◆ Exercise prompt: Print nothing but the lines below starting at the line that holds "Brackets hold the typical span" and ending at the line that holds "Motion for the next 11", including both, each exactly as written.

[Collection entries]
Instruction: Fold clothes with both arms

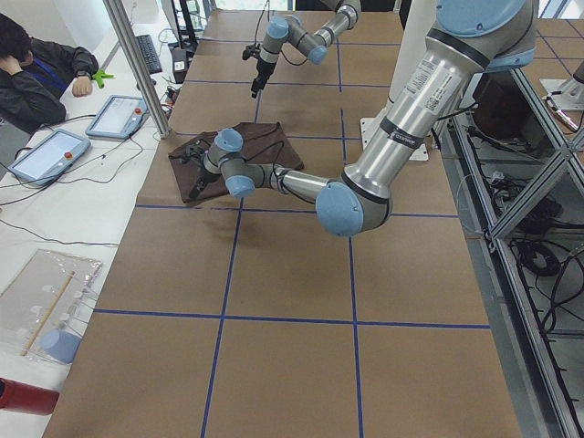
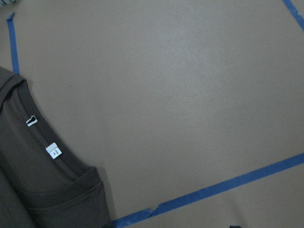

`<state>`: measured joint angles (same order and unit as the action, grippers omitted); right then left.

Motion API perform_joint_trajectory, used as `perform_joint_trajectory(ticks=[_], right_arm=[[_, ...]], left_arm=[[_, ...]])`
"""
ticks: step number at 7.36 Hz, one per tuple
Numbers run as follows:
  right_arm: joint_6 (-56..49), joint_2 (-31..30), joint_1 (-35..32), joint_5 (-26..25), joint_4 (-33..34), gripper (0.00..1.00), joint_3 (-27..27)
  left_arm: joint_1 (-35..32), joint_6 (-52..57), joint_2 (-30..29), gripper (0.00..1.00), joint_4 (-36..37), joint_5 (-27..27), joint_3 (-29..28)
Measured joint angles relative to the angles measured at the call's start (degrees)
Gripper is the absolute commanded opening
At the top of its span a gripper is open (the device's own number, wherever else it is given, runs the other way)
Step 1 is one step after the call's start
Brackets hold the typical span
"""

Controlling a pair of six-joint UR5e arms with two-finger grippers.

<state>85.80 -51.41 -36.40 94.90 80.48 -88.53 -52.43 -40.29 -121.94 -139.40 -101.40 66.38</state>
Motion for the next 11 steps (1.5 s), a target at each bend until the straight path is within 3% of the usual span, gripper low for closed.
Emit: perform_joint_trajectory(ticks=[3, 6, 8, 11], right_arm=[[3.7, 1.6, 4.6, -4.9, -0.1, 0.55, 2.2], [5.3, 2.0, 7.1, -8.1, -2.5, 0.54, 4.1], [5.8, 3.4, 7.6, -8.9, -5.2, 0.54, 7.8], [6.3, 4.0, 8.8, -9.0, -5.8, 0.52, 8.9]], left_arm=[[0.1, -0.1, 1.6, 1.00, -0.2, -0.3, 1.6], [0.1, -0.1, 2.1, 1.00, -0.2, -0.3, 1.7], [0.1, -0.1, 2.3, 1.00, -0.2, -0.3, 1.7], [0.1, -0.1, 2.6, 1.00, -0.2, -0.3, 1.8]])
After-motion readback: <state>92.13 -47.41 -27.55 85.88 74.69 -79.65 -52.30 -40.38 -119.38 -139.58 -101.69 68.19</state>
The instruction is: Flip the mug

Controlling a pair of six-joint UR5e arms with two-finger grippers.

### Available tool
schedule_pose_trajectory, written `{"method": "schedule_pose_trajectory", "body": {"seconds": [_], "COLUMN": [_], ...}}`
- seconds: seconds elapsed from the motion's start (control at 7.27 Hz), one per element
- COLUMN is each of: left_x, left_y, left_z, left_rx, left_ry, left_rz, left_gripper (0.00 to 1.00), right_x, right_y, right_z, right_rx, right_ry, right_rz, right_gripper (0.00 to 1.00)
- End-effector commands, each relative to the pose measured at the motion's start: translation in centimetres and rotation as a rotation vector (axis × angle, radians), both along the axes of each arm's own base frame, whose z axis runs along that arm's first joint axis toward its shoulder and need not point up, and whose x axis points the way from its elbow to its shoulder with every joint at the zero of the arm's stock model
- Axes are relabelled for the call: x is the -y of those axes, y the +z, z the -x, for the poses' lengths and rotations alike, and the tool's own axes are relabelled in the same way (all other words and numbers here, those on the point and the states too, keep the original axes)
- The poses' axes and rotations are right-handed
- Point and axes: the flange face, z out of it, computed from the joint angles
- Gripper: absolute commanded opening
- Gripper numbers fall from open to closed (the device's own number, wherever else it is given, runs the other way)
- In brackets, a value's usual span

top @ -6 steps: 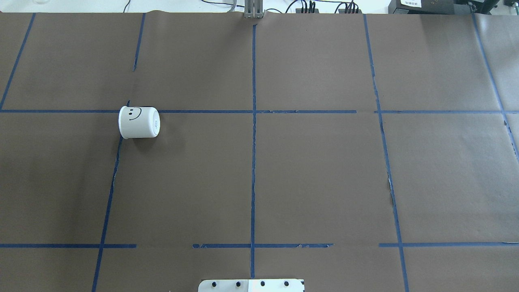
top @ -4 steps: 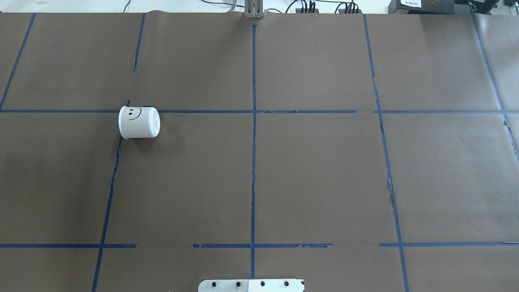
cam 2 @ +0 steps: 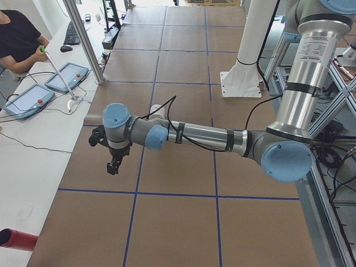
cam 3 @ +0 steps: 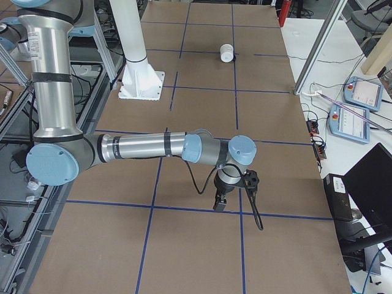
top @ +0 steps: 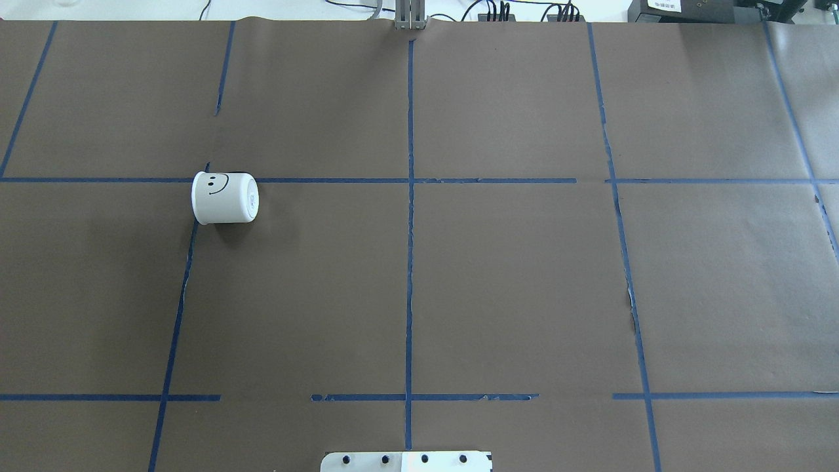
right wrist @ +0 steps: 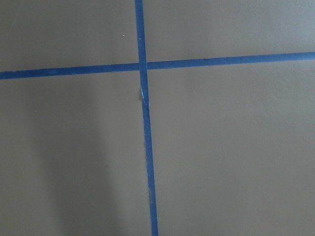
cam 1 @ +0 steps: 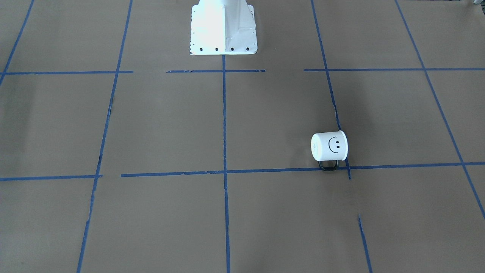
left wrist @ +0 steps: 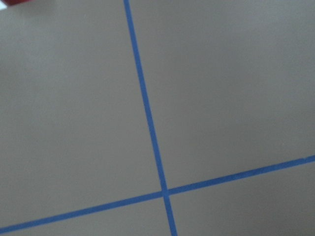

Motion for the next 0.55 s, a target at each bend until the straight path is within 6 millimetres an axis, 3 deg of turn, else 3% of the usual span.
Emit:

◆ Solution to the exercise:
Brackets hold the typical span
"""

Controlling a pair of six-joint UR5e arms with two-finger grippers.

<state>85.80 -51.41 -36.40 94.90 80.48 -88.53 -52.43 -40.29 -121.94 -139.40 -101.40 66.38</state>
Motion for the next 11 steps (1.5 s), a target at each bend until the straight path is within 3% of the usual span, gripper low for closed.

Nothing else belongs to this exercise.